Repeat the whole listing, keeping every word and every line intact.

══════════

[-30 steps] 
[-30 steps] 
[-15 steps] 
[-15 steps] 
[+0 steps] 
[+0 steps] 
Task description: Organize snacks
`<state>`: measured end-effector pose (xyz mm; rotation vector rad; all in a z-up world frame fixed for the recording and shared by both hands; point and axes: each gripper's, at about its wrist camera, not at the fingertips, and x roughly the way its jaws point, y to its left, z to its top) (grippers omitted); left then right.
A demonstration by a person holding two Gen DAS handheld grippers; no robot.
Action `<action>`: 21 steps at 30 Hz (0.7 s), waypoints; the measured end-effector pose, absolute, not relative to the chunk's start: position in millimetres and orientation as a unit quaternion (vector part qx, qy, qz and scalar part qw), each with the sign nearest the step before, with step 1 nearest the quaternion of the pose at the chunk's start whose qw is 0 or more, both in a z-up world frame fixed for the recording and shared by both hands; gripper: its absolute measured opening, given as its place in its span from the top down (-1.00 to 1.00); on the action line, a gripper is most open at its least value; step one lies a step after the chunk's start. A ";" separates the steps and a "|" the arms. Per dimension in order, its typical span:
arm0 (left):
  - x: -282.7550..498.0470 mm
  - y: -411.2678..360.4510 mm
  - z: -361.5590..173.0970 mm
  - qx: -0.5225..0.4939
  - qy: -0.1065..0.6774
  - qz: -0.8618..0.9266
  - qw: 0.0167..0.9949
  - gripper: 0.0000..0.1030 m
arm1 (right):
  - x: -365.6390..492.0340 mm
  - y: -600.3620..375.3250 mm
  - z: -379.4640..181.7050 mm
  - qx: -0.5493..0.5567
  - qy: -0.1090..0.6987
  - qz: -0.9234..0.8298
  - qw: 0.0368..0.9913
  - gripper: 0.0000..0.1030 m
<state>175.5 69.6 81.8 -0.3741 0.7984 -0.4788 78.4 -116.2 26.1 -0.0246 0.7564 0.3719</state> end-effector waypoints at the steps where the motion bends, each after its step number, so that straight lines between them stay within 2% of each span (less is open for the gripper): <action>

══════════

[WRITTEN ANSWER]
[-30 steps] 
[-30 steps] 
[-15 steps] 
[-15 steps] 
[+0 steps] 
[+0 steps] 
Task description: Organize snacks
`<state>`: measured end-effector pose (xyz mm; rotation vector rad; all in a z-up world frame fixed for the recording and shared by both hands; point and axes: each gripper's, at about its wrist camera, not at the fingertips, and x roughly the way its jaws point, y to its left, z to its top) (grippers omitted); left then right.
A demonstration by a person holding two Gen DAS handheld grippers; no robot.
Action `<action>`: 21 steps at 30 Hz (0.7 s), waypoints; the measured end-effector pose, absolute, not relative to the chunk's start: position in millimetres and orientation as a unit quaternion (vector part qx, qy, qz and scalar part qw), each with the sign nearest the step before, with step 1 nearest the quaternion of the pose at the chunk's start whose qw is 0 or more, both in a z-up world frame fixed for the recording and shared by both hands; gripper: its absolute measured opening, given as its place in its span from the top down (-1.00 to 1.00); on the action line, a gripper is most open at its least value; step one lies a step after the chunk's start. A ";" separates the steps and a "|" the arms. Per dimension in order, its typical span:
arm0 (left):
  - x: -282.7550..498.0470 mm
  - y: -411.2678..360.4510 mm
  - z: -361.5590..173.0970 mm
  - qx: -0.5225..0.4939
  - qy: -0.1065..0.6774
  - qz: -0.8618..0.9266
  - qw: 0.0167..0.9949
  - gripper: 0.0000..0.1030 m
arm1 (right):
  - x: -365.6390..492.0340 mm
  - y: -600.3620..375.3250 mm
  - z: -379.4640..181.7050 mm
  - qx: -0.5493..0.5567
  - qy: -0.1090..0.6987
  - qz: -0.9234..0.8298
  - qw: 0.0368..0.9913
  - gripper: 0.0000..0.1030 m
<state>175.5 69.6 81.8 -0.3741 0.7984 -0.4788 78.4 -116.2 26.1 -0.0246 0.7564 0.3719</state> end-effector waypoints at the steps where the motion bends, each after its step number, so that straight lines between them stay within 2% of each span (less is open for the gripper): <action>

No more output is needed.